-- Exercise aim --
Whenever a line below holds the word "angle", copy that line.
Start of Material supplied
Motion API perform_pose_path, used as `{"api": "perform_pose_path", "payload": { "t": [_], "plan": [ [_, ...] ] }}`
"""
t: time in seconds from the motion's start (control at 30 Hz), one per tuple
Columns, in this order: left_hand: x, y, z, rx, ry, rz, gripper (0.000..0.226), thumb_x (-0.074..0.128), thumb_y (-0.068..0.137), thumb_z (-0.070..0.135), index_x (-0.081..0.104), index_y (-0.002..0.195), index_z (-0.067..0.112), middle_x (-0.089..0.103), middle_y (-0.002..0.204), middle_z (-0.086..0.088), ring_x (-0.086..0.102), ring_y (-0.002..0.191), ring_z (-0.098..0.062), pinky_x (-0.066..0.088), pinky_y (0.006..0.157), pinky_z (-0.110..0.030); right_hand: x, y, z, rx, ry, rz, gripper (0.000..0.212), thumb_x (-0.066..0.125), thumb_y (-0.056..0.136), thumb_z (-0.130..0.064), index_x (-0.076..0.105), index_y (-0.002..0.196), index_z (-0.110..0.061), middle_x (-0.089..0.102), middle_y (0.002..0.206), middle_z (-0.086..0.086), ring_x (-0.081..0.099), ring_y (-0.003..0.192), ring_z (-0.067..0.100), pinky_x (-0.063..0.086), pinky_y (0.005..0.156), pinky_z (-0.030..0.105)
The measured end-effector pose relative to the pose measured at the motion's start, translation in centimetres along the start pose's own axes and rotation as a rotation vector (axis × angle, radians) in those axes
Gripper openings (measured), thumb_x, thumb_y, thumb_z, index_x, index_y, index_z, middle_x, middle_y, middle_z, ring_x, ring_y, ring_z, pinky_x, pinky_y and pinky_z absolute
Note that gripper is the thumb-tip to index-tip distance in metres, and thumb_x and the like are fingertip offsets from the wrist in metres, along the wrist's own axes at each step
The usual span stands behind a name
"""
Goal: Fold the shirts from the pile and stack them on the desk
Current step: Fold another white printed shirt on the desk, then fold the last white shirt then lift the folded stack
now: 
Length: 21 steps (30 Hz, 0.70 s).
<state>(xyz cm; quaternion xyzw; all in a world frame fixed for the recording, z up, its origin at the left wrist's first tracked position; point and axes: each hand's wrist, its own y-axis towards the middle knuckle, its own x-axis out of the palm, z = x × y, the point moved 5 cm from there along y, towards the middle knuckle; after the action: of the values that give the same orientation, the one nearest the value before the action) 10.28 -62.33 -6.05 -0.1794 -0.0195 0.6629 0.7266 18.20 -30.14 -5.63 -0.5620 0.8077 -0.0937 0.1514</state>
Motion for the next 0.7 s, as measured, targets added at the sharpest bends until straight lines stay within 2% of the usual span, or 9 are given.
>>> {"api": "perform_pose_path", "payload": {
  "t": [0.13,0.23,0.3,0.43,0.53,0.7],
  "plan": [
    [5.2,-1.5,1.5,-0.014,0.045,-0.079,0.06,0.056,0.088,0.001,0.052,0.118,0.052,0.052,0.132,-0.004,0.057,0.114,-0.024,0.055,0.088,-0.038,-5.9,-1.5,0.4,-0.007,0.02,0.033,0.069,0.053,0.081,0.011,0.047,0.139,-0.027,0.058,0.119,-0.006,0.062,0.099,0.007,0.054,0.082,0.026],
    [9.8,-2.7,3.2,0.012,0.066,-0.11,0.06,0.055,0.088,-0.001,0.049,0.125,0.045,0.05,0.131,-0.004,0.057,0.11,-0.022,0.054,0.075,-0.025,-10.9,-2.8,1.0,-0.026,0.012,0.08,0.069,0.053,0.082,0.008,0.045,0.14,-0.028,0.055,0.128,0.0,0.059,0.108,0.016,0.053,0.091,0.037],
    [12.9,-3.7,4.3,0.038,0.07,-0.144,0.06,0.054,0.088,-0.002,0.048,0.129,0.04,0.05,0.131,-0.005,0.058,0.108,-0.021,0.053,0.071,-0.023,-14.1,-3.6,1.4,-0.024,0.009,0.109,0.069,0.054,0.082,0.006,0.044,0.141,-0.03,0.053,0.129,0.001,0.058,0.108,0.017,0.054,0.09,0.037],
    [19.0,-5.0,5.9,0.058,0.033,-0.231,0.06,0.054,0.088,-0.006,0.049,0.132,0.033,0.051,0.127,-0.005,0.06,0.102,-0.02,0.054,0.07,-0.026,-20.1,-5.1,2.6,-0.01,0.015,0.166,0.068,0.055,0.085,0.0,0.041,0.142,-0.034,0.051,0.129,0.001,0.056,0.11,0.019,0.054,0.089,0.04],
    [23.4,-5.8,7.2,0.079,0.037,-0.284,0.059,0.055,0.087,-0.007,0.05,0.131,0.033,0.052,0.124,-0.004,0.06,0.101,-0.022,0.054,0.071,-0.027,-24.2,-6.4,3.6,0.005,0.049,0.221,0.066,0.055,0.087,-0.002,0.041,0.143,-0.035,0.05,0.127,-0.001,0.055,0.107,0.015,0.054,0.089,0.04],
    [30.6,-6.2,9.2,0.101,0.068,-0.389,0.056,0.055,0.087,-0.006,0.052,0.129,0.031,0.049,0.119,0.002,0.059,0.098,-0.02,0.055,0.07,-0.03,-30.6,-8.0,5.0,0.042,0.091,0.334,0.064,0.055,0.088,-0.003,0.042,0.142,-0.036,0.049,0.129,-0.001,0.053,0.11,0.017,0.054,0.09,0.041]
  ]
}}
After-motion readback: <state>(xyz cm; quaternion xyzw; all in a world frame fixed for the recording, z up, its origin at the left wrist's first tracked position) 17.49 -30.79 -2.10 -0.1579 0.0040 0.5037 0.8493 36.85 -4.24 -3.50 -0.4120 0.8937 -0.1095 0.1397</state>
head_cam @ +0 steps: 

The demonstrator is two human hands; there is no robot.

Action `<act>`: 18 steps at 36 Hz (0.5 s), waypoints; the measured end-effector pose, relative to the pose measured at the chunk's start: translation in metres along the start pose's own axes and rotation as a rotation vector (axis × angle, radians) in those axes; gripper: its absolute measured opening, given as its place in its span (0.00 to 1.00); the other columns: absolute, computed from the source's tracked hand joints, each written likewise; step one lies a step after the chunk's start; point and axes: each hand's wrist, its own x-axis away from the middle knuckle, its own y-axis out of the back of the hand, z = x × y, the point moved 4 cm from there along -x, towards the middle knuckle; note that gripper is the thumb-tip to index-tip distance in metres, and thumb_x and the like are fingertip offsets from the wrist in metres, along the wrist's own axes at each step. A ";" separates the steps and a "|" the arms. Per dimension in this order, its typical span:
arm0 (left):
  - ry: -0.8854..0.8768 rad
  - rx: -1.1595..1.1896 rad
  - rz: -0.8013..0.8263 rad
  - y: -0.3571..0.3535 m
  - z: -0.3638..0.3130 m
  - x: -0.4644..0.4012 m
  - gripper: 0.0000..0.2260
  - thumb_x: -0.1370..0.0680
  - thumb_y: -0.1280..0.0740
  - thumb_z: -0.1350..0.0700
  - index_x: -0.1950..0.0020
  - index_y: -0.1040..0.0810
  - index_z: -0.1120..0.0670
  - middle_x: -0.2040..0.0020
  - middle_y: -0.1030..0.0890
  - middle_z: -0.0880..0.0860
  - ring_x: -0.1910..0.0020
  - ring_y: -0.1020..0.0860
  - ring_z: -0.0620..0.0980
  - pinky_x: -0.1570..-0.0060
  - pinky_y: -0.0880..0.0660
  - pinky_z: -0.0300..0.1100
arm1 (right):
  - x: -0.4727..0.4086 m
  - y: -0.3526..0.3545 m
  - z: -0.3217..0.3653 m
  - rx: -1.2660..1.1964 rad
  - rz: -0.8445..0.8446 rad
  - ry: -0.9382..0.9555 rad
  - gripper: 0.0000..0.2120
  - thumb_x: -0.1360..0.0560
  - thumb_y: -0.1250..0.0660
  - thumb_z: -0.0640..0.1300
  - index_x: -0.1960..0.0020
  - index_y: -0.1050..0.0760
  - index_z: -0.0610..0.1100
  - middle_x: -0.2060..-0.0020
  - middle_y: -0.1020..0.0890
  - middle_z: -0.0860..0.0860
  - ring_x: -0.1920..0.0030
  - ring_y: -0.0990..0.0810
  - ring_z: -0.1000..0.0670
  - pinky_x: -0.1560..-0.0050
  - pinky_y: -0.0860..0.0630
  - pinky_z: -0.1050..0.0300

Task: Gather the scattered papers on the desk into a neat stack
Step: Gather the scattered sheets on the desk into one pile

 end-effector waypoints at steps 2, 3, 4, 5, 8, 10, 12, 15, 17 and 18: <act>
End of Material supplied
-- Output below --
The measured end-effector pose relative to the pose measured at the motion's start, translation in centimetres along the start pose's own axes and rotation as a rotation vector (axis × angle, radians) in those axes
Action `<act>`: 18 steps at 36 Hz (0.5 s), waypoints; the measured end-effector pose, relative to the pose measured at the chunk's start: translation in metres along the start pose's own axes and rotation as a rotation vector (axis × angle, radians) in those axes; gripper: its absolute measured opening, given as its place in its span (0.00 to 1.00); the other columns: absolute, computed from the source's tracked hand joints, each written likewise; step one lies a step after the chunk's start; point and axes: each hand's wrist, its own x-axis away from the middle knuckle, its own y-axis out of the back of the hand, z = x × y, the point moved 4 cm from there along -x, towards the middle knuckle; note that gripper is the thumb-tip to index-tip distance in metres, and thumb_x and the like are fingertip offsets from the wrist in metres, along the wrist's own axes at each step. A ";" separates the steps and a "|" the arms. Per dimension in this order, its typical span:

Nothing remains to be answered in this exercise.